_What is needed_. Every entry must be given again exactly as it is written.

_Supplied data_.

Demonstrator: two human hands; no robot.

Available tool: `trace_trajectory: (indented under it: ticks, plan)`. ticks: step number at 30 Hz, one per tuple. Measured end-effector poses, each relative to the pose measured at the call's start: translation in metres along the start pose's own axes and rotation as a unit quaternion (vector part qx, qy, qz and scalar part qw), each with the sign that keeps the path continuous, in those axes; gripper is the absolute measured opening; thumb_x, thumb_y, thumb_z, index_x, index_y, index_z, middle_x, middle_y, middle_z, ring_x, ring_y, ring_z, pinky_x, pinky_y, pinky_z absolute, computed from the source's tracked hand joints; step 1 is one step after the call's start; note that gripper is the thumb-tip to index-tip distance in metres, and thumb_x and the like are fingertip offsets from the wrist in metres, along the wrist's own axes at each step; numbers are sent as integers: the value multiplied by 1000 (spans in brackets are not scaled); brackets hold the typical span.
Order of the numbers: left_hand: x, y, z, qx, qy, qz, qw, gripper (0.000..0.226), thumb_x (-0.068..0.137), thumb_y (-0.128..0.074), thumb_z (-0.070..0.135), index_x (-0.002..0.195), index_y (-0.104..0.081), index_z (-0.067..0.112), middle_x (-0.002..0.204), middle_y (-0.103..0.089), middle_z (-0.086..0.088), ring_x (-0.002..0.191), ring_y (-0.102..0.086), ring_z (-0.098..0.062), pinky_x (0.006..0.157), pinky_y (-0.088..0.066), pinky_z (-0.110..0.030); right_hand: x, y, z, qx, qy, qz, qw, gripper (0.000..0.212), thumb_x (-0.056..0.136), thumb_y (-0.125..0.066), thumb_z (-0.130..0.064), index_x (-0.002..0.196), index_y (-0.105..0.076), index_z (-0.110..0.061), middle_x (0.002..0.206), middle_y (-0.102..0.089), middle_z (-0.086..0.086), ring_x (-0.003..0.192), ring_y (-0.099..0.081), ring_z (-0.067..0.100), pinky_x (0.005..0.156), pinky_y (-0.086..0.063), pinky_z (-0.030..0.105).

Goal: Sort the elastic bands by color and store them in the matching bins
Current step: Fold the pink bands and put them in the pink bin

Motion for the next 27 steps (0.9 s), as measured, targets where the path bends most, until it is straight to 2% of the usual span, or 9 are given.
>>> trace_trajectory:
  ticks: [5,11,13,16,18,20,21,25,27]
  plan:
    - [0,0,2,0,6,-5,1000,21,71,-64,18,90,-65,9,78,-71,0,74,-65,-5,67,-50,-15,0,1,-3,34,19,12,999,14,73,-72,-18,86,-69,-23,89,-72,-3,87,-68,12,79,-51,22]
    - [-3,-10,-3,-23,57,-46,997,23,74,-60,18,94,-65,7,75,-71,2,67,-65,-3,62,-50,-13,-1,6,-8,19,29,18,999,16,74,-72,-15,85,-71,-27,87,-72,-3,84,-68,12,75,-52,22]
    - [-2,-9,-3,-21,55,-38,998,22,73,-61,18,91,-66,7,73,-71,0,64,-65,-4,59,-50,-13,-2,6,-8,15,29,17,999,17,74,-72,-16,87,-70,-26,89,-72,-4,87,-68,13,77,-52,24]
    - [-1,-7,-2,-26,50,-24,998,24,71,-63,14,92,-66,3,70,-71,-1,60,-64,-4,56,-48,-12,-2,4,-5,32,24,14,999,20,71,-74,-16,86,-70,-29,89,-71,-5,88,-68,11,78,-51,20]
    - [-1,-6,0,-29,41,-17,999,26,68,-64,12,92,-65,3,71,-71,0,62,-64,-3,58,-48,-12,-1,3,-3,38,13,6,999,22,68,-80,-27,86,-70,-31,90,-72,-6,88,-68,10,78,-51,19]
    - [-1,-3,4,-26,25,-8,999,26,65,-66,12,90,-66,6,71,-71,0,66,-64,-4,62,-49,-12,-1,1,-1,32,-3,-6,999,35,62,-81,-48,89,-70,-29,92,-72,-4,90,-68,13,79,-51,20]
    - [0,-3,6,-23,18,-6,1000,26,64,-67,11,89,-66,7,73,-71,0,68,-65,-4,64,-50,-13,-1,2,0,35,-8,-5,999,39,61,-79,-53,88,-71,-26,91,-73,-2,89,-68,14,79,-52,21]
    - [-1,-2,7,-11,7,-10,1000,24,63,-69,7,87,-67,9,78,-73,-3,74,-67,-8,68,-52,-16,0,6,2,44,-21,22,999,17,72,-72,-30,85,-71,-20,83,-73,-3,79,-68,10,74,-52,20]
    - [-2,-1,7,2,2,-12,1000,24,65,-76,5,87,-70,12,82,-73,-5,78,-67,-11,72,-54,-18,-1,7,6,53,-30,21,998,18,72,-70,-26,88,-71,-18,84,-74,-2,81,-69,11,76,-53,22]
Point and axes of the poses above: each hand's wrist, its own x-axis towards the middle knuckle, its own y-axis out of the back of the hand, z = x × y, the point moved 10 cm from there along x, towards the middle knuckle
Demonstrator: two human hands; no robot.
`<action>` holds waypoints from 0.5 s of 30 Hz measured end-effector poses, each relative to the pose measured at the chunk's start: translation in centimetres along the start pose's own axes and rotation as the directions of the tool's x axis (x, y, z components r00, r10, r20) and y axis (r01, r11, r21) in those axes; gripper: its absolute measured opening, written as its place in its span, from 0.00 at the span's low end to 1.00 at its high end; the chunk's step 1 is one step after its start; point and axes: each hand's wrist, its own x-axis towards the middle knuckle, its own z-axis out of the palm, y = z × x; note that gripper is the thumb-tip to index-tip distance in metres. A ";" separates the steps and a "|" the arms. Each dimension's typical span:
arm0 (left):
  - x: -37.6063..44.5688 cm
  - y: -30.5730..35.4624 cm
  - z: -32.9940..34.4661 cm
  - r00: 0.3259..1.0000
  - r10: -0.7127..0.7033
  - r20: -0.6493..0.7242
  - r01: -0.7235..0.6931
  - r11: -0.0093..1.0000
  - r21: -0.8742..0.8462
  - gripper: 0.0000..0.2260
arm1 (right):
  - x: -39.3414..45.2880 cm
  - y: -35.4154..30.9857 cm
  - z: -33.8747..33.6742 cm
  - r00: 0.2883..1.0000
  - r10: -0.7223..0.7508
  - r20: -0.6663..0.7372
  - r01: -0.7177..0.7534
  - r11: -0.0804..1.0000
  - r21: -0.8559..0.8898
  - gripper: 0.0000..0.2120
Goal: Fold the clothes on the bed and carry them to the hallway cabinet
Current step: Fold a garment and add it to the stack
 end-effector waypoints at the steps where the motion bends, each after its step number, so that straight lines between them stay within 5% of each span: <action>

_Answer to this problem_.
Demonstrator: two human hands; no robot.

Available tool: `trace_trajectory: (indented under it: ticks, plan)`. ticks: step number at 30 Hz, one per tuple. Measured end-effector poses, each relative to the pose measured at the call's start: translation in metres along the start pose's own axes and rotation as a unit quaternion (vector part qx, qy, qz and scalar part qw), each with the sign that keeps the path continuous, in those axes; gripper is the absolute measured opening; thumb_x, thumb_y, thumb_z, index_x, index_y, index_z, middle_x, middle_y, middle_z, ring_x, ring_y, ring_z, pinky_x, pinky_y, pinky_z absolute, computed from the source's tracked hand joints; step 1 is one step after the call's start; note that gripper is the thumb-tip to index-tip distance in metres, and thumb_x and the like are fingertip offsets from the wrist in metres, along the wrist's own axes at each step; numbers are sent as integers: the value multiplied by 1000 (spans in brackets are not scaled); brackets hold the typical span.
Order of the numbers: left_hand: x, y, z, qx, qy, qz, qw, gripper (0.000..0.226), thumb_x (-0.068..0.137), thumb_y (-0.128..0.074), thumb_z (-0.070..0.135), index_x (-0.002..0.195), index_y (-0.104..0.081), index_z (-0.067..0.112), middle_x (-0.002..0.204), middle_y (-0.103..0.089), middle_z (-0.086..0.088), ring_x (-0.002..0.191), ring_y (-0.102..0.086), ring_z (-0.098..0.062), pinky_x (0.006..0.157), pinky_y (-0.088..0.066), pinky_z (-0.110..0.030); right_hand: x, y, z, qx, qy, qz, qw, gripper (0.000..0.212), thumb_x (-0.056..0.136), thumb_y (-0.125..0.066), thumb_z (-0.130..0.064), index_x (-0.002..0.196), index_y (-0.105..0.076), index_z (-0.110..0.061), middle_x (0.002..0.206), middle_y (-0.102..0.089), middle_z (-0.086..0.086), ring_x (-0.003..0.192), ring_y (-0.099..0.081), ring_z (-0.067..0.100), pinky_x (0.005..0.156), pinky_y (-0.086..0.063), pinky_z (-0.030..0.105).

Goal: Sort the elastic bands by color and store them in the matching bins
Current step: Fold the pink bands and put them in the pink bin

Motion for the next 27 steps (0.9 s), as measured, targets where the path bends most, until it is straight to 2% of the usual span, or 9 are given.
>>> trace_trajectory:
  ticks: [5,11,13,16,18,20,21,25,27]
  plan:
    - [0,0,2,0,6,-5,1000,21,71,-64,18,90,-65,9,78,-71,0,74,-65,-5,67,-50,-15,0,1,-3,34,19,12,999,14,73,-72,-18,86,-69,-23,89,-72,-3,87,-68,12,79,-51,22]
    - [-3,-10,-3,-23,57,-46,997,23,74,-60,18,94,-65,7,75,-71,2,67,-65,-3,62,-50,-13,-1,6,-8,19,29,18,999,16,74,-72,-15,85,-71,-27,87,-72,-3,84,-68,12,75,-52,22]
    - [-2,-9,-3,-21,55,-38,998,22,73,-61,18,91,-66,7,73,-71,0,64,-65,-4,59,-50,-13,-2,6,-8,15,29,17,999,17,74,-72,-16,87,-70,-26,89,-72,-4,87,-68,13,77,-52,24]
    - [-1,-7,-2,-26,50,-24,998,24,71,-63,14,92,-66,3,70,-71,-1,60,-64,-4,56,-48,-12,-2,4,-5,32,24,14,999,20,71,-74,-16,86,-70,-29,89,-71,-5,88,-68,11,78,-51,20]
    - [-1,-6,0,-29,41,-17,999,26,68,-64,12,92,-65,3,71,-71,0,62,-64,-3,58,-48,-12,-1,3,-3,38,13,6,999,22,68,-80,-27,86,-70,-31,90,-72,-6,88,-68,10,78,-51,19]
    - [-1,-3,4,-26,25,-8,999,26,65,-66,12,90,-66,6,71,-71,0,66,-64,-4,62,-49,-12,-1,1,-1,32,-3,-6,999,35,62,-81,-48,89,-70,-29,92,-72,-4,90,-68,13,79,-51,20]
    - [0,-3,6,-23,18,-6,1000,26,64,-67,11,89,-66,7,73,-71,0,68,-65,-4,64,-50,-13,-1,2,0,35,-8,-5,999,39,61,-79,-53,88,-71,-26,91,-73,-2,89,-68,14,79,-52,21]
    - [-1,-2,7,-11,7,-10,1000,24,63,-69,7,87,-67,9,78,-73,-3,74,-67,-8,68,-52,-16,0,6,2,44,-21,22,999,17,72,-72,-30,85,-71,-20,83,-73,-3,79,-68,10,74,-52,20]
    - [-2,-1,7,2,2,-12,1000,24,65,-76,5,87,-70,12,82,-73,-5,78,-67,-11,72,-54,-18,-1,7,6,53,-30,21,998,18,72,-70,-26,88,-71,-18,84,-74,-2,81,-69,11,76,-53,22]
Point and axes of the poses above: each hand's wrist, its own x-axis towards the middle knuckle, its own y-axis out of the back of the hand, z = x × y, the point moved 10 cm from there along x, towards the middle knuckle
Demonstrator: two human hands; no robot.
`<action>` holds waypoints from 0.5 s of 30 Hz measured end-effector poses, each relative to the pose measured at the chunk's start: translation in centimetres along the start pose's own axes and rotation as the directions of the tool's x axis (x, y, z components r00, r10, r20) and y axis (r01, r11, r21) in those axes; gripper: its absolute measured opening, written as its place in its span, from 0.00 at the span's low end to 1.00 at its high end; the chunk's step 1 is one step after its start; point and axes: each hand's wrist, its own x-axis towards the middle knuckle, its own z-axis out of the palm, y = z × x; note that gripper is the thumb-tip to index-tip distance in metres. A ";" separates the steps and a "|" the arms. Each dimension's typical span:
arm0 (left):
  - x: -37.6063..44.5688 cm
  - y: -30.5730..35.4624 cm
  - z: -32.9940..34.4661 cm
  - r00: 0.3259..1.0000
  - r10: -0.7127..0.7033
  - r20: -0.6493..0.7242
  - r01: -0.7235..0.6931
  - r11: -0.0093..1.0000
  - r21: -0.8742..0.8462
  - gripper: 0.0000..0.2260
arm1 (right):
  - x: -39.3414..45.2880 cm
  - y: -35.4154..30.9857 cm
  - z: -33.8747..33.6742 cm
  - r00: 0.2883..1.0000
  - r10: -0.7223..0.7508
  - r20: -0.6663..0.7372
  - r01: -0.7177..0.7534
  - r11: -0.0804..1.0000
  - r21: -0.8559..0.8898
  - gripper: 0.0000..0.2120
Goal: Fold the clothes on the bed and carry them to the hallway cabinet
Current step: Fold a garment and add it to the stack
 end-effector waypoints at the steps where the motion bends, each after its step number, so that straight lines between them stay within 5% of each span: <action>

The full answer has now been given.